▶ [TASK GOAL]: From the material below, copy out each line with the word "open" in it.

________________

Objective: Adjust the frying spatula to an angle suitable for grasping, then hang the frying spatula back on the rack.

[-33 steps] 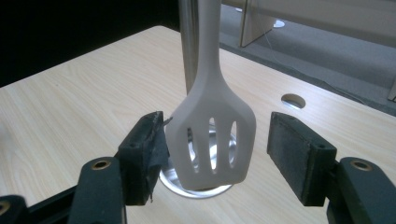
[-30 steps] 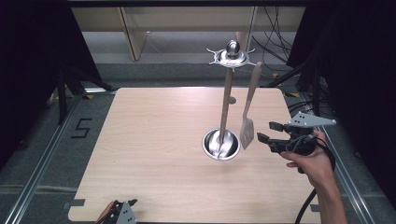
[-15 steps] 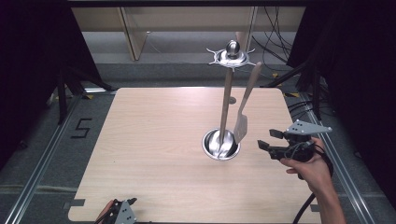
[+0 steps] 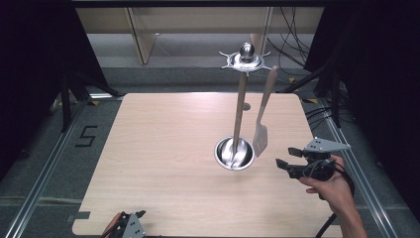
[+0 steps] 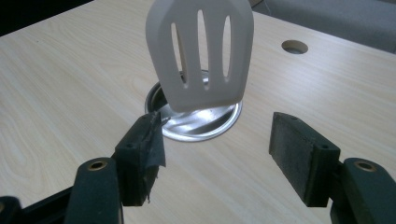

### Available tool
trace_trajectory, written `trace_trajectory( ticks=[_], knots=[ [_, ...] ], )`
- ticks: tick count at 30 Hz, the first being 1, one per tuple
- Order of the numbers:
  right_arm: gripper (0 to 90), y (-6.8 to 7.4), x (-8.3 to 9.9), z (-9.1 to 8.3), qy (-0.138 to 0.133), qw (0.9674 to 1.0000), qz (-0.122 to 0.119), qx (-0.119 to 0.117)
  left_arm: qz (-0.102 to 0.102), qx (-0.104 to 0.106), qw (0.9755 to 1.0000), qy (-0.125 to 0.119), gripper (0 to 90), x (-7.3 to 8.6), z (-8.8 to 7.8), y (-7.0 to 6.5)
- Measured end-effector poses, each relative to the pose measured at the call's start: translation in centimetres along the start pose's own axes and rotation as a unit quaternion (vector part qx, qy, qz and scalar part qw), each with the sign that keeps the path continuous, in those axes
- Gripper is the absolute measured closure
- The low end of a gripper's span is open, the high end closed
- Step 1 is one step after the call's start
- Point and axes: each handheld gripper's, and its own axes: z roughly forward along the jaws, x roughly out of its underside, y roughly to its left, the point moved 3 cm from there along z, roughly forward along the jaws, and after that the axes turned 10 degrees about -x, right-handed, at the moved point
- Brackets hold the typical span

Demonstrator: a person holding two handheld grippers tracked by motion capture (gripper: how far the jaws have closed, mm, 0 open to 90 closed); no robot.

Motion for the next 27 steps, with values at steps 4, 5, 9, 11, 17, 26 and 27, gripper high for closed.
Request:
trace_trajectory(
  ticks=[4,5,9,11,17,26,27],
  knots=[
    [36.0,0.3,0.1,0.3,0.005,1.0,0.008,0.0,0.002,0.0,1.0,-0.001,15.0,0.0,0.0,0.0],
    [36.0,0.3,0.1,0.3,0.006,0.9999,0.009,0.0,-0.012,0.002,0.9999,0.007,15.0,0.1,-0.1,-0.2],
    [35.9,0.3,0.4,0.5,0.012,0.9999,0.009,-0.001,0.001,-0.001,1.0,-0.001,15.0,0.0,0.0,0.0],
    [35.9,0.3,0.5,0.6,0.012,0.9999,0.012,-0.003,0.009,0.003,1.0,-0.001,15.0,0.0,-0.1,0.0],
    [35.7,0.2,0.8,0.6,0.018,0.9998,0.0,0.001,0.006,0.001,0.9999,-0.009,15.0,-0.1,-0.2,-0.1],
    [34.8,0.3,1.4,0.7,0.017,0.9997,0.017,-0.001,0.011,0.001,0.9999,-0.003,15.0,0.0,-0.1,-0.2],
    [34.8,0.2,1.5,0.6,0.019,0.9998,0.01,0.001,0.008,0.0,1.0,-0.005,15.0,0.0,-0.1,-0.3]
  ],
)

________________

▶ [SOLUTION]:
- The low end of a gripper's span is open, the high end closed
Demonstrator: a person holding two handheld grippers tracked by motion capture (gripper: how far the jaws have closed, mm, 0 open to 90 closed); no robot.

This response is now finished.